Prasad debunks some of the myths of crypto and other digital currencies. For example, many view using cryptocurrencies, such as Bitcoin, as a way to maintain anonymity. The reality is that, unlike cash, digital currencies require identifiers for consumers to receive the goods purchased with digital currencies, which removes the anonymity. Blockchain has also been viewed as a secure technology. Although this technology offers greater security than other methods, Prasad points out ways that individuals can hack the various protocols.
Like all new technologies, the fintech revolution has brought with it a whole new language to define the new offerings, including hashing, security token offerings (STOs), smart contracts, initial coin offerings (ICOs), hash time-locked contracts (HTLCs), and stablecoins. The Future of Money allows investors to learn the new vernacular of this field and consider which innovations may offer the greatest investable opportunities.
Reading through the book is unlikely to provide any insights into how to value cryptocurrencies or how digital currencies, such as Bitcoin, are likely to replace government-issued money as a store of value, a medium of exchange, or a unit of account. However, Prasad offers a glimpse into the potential for digital currencies in the chapter “The Case for Central Bank Digital Currencies”. He maintains that CBDCs can improve efficiency on the wholesale side by improving the way central banks distribute reserves to commercial banks for payment, clearing, and settlement. On the retail side, CBDCs may offer several benefits, including providing a backup payment system, promoting financial inclusion, and improving monetary and fiscal policy.

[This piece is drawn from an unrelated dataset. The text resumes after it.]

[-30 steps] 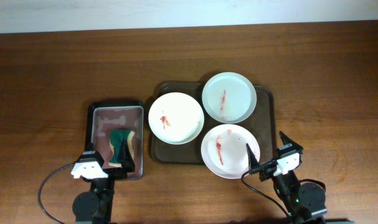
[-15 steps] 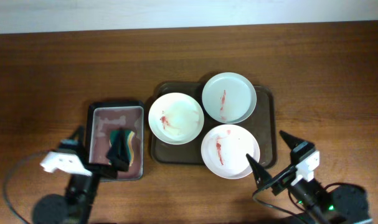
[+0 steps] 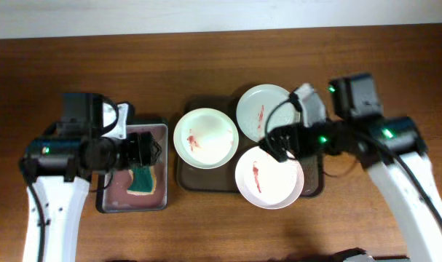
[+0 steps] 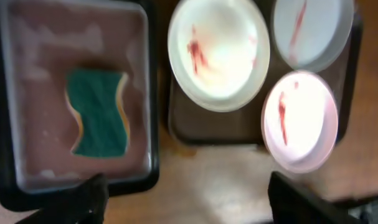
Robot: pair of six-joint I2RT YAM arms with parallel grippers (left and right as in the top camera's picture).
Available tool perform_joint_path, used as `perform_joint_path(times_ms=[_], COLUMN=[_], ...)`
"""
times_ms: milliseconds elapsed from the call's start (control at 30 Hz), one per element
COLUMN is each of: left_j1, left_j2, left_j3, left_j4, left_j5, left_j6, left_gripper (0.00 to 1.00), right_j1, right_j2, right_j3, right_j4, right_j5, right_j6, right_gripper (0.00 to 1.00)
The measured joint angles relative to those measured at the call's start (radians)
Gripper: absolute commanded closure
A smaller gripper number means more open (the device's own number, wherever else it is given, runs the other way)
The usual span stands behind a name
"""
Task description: Clean dirty plates on tray and stack at the side
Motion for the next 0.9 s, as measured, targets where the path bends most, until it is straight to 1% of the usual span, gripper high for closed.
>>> perform_joint_path(times_ms=[33, 100, 133, 167, 200, 300, 367, 433, 467, 500, 533, 567, 600, 633, 700, 767, 800, 833, 900], left_j1=[0.0, 0.0, 0.0, 0.0, 0.0, 0.0, 0.0, 0.0, 0.0, 0.0, -0.002, -0.005, -0.014, -0.021, -0.05, -0.07, -0.083, -0.097, -0.136], left_j2=[0.008, 0.003, -0.003, -0.011, -0.022, -0.071, -0.111, -0.14, -0.148, -0.15, -0.15, -0.146, -0.143, -0.141, -0.12, -0.097, -0.085, -0.074, -0.041], left_j3=[0.0, 0.0, 0.0, 0.0, 0.0, 0.0, 0.0, 0.0, 0.0, 0.0, 0.0, 0.0, 0.0, 0.001, 0.001, 0.001, 0.001, 0.001, 0.001], left_j4=[-0.016, -0.023, -0.021, -0.021, -0.021, -0.016, -0.008, 0.006, 0.021, 0.048, 0.066, 0.074, 0.08, 0.084, 0.086, 0.094, 0.097, 0.098, 0.1], left_j5=[0.005, 0.008, 0.007, 0.003, 0.0, -0.004, 0.002, 0.023, 0.038, 0.061, 0.079, 0.09, 0.084, 0.078, 0.032, 0.021, 0.039, 0.058, 0.077], left_j6=[0.016, 0.036, 0.041, 0.045, 0.052, 0.058, 0.059, 0.059, 0.058, 0.058, 0.058, 0.058, 0.058, 0.058, 0.042, 0.03, 0.027, 0.024, 0.019], left_gripper=[0.28, 0.25, 0.18, 0.05, 0.0, 0.01, 0.0, 0.0, 0.0, 0.0, 0.01, 0.02, 0.02, 0.0, 0.01, 0.0, 0.0, 0.05, 0.08], right_j1=[0.003, 0.032, 0.068, 0.098, 0.13, 0.21, 0.226, 0.227, 0.227, 0.227, 0.229, 0.23, 0.23, 0.231, 0.232, 0.232, 0.232, 0.232, 0.232], right_j2=[0.041, 0.127, 0.18, 0.212, 0.24, 0.289, 0.291, 0.291, 0.291, 0.291, 0.302, 0.312, 0.33, 0.346, 0.42, 0.498, 0.537, 0.57, 0.641], right_j3=[0.0, 0.0, 0.0, 0.0, 0.0, 0.0, 0.0, 0.001, 0.002, 0.002, 0.002, 0.002, 0.002, 0.003, 0.004, 0.004, 0.004, 0.004, 0.004], right_j4=[0.004, 0.026, 0.05, 0.075, 0.095, 0.186, 0.254, 0.342, 0.365, 0.377, 0.384, 0.388, 0.392, 0.399, 0.413, 0.42, 0.42, 0.42, 0.421], right_j5=[-0.031, -0.053, -0.045, -0.028, -0.008, 0.033, 0.039, 0.051, 0.067, 0.097, 0.176, 0.21, 0.239, 0.255, 0.3, 0.321, 0.327, 0.33, 0.331], right_j6=[0.013, 0.017, 0.02, 0.025, 0.033, 0.059, 0.076, 0.103, 0.114, 0.121, 0.131, 0.132, 0.132, 0.128, 0.128, 0.129, 0.131, 0.131, 0.139], right_gripper=[0.01, 0.01, 0.01, 0.01, 0.01, 0.01, 0.01, 0.07, 0.16, 0.22, 0.27, 0.32, 0.33, 0.36, 0.36, 0.44, 0.44, 0.47, 0.52])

Although these chapters may seem to be of greater interest to monetary economists and central bankers than to investors, Prasad provides some insights from which investors may benefit. He recaps a study that analysed how policies by some European countries to reduce the use of cash shrank the shadow economy and increased tax revenues. The thoughtful investor might ask which investments will benefit from these increased tax revenues. Will the additional revenues be used to fund infrastructure spending? Will countries use the windfall to finance alternative energy projects? Perhaps countries ruled by conservative lawmakers will choose to return the money to citizens and businesses through tax cuts. If that proves to be the case, which industries are likely to benefit?
Innovations produce winners and losers by creating new opportunities and challenges for incumbents. Financial industry innovations are no different. Understanding some of the current and potential future changes will enable analysts to better determine which businesses and industries are likely to prosper and which are likely to suffer. The Future of Money provides readers with a window into some of the opportunities and challenges that lie ahead for the financial sector.
The writer is associate professor of finance at St John’s University, Staten Island, New York.